Marion
Barry
Eagle Scout, Chemist, “Mayor for
Life”
March 1936–November 23, 2014
Marion Barry, the flamboyant and
powerful four-term mayor of Washington, D.C., died on November 23 at the age of
78, after a short stay in a Washington hospital. Much is known about Barry’s
well-publicized successes and failures in his life as a politician. Much less
is known about his life before he arrived in Washington in 1965 as the dashiki-wearing,
confrontational chairman of the civil-rights organization SNCC.
Marion Barry began life in the
Mississippi delta as the son of a 16-year-old mother and a 42-year-old father. His
parents were sharecroppers. His parents did not stay together long. His mother
moved to Memphis, and young Marion came along. As a young man, Barry was industrious,
smart, and ambitious. He had numerous newspaper delivery routes while selling another
paper on the corner. He did well in school and became an Eagle Scout.
One of the more surprising aspects
of Marion Barry’s life was his interest in chemistry. He attended LeMoyne
College in Memphis, received a bachelor’s degree in chemistry, and went on to
earn his master’s degree in chemistry at Fisk University. He was working on his
doctorate in chemistry at the University of Tennessee when he, like many other
college students of that era, got caught up in, and joined, the civil rights
movement in the early 1960s.
He became the founding Chairman of
SNCC (Student Nonviolent Coordinating Committee), a more aggressive civil-rights
organization than the conservative NAACP. After moving to Washington in 1965,
he organized SNCC protests such as a “mancott” of the D.C. transit system after
a fare increase.

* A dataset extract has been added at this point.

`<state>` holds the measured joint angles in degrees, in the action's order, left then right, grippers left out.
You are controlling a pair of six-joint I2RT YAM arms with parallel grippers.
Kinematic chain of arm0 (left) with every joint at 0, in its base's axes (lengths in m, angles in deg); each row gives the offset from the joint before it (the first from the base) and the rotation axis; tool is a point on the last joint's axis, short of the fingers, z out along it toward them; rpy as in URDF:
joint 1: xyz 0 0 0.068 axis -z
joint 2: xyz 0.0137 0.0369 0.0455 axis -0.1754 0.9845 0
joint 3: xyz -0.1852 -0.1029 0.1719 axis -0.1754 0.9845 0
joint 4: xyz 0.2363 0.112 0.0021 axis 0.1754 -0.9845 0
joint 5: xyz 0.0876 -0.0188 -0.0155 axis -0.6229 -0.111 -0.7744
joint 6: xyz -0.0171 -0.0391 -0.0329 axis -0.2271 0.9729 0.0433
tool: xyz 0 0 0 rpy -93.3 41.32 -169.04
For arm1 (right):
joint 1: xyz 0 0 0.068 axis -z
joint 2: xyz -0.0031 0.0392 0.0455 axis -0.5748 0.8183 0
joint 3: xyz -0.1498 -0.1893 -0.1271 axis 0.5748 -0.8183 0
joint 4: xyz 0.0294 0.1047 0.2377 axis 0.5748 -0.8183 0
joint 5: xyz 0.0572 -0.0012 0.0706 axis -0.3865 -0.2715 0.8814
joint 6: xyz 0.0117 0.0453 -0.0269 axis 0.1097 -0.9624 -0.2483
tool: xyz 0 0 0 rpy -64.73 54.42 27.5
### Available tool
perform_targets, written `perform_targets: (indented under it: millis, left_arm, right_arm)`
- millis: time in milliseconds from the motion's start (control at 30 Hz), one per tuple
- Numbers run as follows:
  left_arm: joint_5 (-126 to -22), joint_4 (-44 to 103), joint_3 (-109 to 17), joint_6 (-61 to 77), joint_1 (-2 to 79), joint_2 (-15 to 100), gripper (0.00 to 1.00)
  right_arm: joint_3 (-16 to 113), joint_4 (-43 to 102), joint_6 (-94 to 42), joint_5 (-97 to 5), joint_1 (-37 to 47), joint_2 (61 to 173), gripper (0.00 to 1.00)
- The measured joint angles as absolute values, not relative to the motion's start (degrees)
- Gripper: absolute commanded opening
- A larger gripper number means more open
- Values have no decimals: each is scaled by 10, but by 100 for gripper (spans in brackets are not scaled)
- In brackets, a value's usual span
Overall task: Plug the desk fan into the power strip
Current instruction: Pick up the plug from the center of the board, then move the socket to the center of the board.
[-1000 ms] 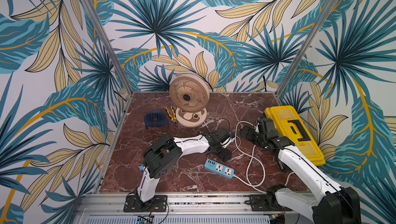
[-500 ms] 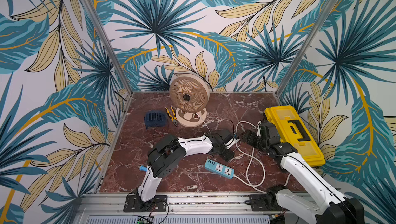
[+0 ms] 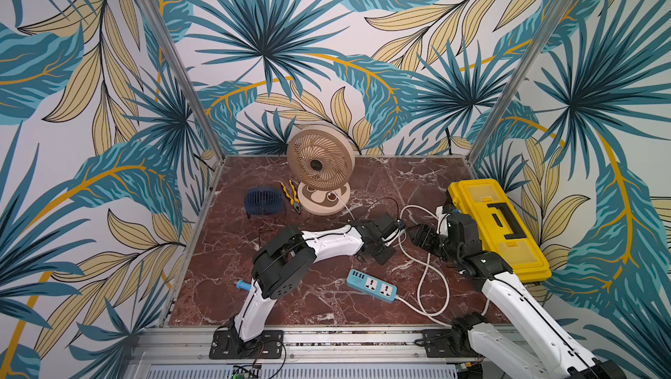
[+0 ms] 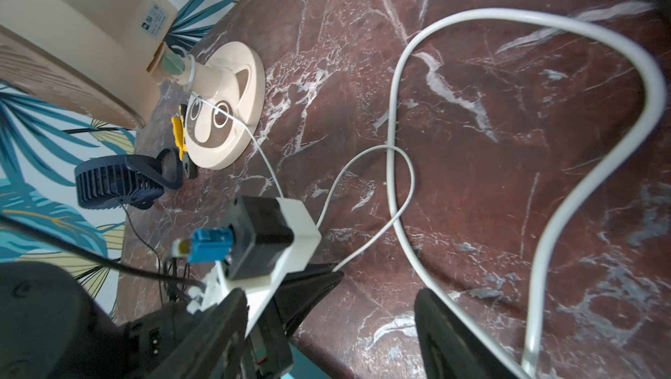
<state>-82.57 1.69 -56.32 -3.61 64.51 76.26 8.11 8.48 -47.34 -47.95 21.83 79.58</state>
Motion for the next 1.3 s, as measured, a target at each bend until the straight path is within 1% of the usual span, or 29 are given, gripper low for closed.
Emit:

He was known for his “in your face” style to get things done.
In 1967 he resigned from SNCC and
started Pride Inc., recruiting 1,000 D.C. teenagers to help clean up alleys and
streets of trash, rats, and other signs of urban neglect. Pride Inc. was funded
by a grant from the federal government; thus began Marion Barry’s transition
from the fringe to the establishment, and soon, government.
His rise in government was fast. He
ran for his first elected office, on the D.C. Board of Education, in 1971; won;
and became Board President in 1972. In 1975 he ran for City Council and won. In
1978 he ran for Mayor and won. His transformation from dashikis to tailored
suits was complete. Of the change, he said “I’m a situationist.” That he was.

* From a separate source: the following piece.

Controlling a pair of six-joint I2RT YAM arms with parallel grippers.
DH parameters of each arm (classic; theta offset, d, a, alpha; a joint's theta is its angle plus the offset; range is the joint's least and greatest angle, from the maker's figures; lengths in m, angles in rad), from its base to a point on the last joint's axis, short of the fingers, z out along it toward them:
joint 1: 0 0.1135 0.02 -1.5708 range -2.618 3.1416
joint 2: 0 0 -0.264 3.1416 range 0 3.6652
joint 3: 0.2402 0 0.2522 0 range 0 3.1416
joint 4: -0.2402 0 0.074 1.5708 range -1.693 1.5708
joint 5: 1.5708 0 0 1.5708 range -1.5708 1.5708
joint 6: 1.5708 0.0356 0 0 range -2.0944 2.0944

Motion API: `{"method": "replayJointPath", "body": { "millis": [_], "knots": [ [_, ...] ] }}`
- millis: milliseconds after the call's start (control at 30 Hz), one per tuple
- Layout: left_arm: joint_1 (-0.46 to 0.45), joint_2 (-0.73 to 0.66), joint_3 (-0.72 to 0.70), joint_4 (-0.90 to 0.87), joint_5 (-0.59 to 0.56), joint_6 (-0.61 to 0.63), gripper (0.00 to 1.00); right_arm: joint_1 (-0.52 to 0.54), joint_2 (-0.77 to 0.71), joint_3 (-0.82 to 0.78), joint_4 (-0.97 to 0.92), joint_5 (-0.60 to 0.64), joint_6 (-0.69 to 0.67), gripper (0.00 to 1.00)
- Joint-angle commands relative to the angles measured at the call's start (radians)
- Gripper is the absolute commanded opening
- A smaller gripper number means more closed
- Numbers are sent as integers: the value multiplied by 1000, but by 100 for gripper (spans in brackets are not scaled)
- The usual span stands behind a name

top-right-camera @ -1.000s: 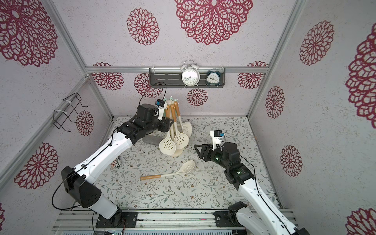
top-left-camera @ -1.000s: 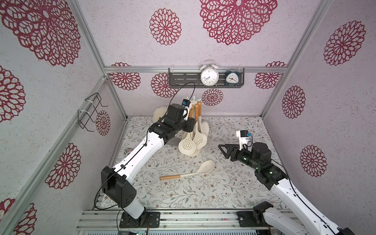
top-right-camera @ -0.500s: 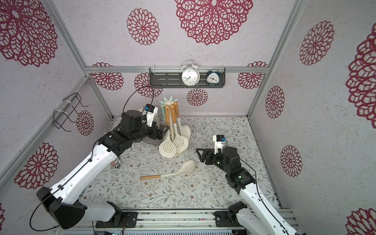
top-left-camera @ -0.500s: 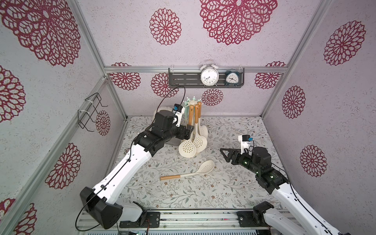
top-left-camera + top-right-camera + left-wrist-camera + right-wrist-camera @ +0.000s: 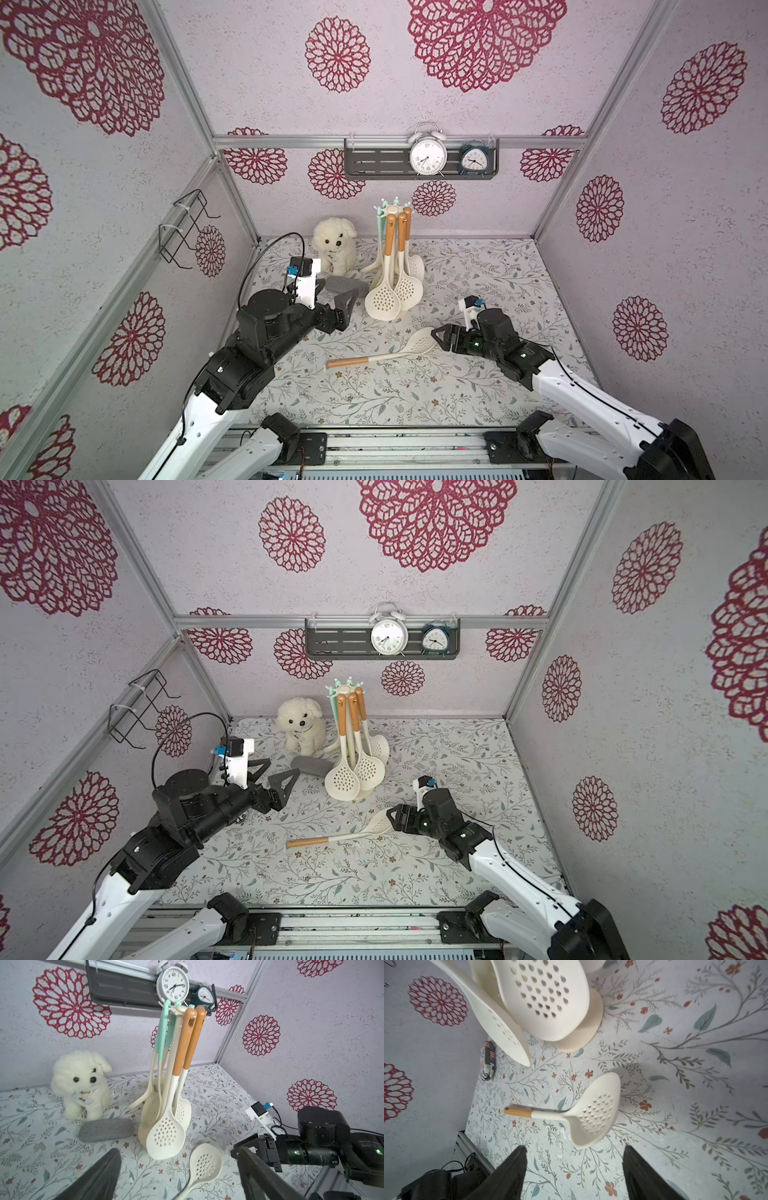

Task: Hang the skimmer on the kitchen utensil rack
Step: Pick up the skimmer from the center of the board.

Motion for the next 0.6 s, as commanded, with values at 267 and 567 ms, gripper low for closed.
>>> {"method": "replayJointPath", "body": {
  "millis": [267, 567],
  "knots": [
    [1, -142, -239, 127, 28, -180, 93, 5, 300, 106, 65, -36, 9, 64],
    [1, -165, -221, 72, -3, -168, 92, -9, 478, 184, 27, -85, -67, 53]
  ]
}}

Washington, D.C., was going through
its own transformation. It had recently been released from servitude to
Congress and had achieved home rule. This allowed Barry to encourage an
aggressive building boom while hiring youth for summer jobs, expanding programs
for the needy, and adding many management positions for young minorities to a
previously hidebound city government. He also hired the right people to bring
order to the city’s disorganized finances and put the city on a solid footing.
He ran for and won two more terms
for mayor, and earned the title “Mayor for Life,” which also became the title
of his autobiography. His entourage grew as he traveled the city in a
chauffeured limo with security detail, hangers-on, and attractive women. He had
four failed marriages along the way.
By the time he announced a run for
his fourth term in 1989, he was well into drug addiction. When a one-time
girlfriend invited him to visit her in a Washington hotel in January 1990, he
was taped by the FBI fondling her, asking for drugs, and smoking a crack pipe. The
arrest was also taped, and he uttered his most famous quote, “Bitch set me up.”
He made the customary public mea-culpa press conference three days later, and
went into rehab for seven weeks.
Indicted on 13 counts of drug
possession and perjury, he was only convicted on one count of cocaine
possession. He served six months in federal prison, but his bad habits followed
him. He was punished for having a female prison visitor perform oral sex on him
during his stay.
Out of prison, Barry returned to
Washington as a conquering hero, was reelected to City Council, and ran for and
won his fourth term as mayor in 1995.
By that time the jig was up. The
city was suffering from bad finances and the AIDS, crack, and crime epidemics. Congress
stepped in and put the city under a Fiscal Control Board, which ultimately
emasculated the position of mayor. Barry was a realist and left office after
his fourth term, but he just couldn’t give up government, and he won a seat on
City Council and held it until the end of his life. He kept winning despite a
drug relapse, poor health, failed marriages, and personal financial problems. Only
death and prison would end his 43-year span of elected office.
The “power corrupts” axiom of Lord
Acton* often comes to mind when considering Marion Barry’s legacy.
One of the funnier stories about
Marion Barry that I read occurred just after he was elected to his first term. He
had walked to a nearby Popeye’s and, resplendent in his fashionable tailored
suit, carried a red box of fried chicken back to his office. Someone mentioned that
it didn’t look right for the new mayor to be seen carrying a box of fried
chicken in public. Henceforth, an assistant always did the carrying.
A key source for this obit was the
Washington Post.
*"Power tends to corrupt, and
absolute power corrupts absolutely. Great men are almost always bad men."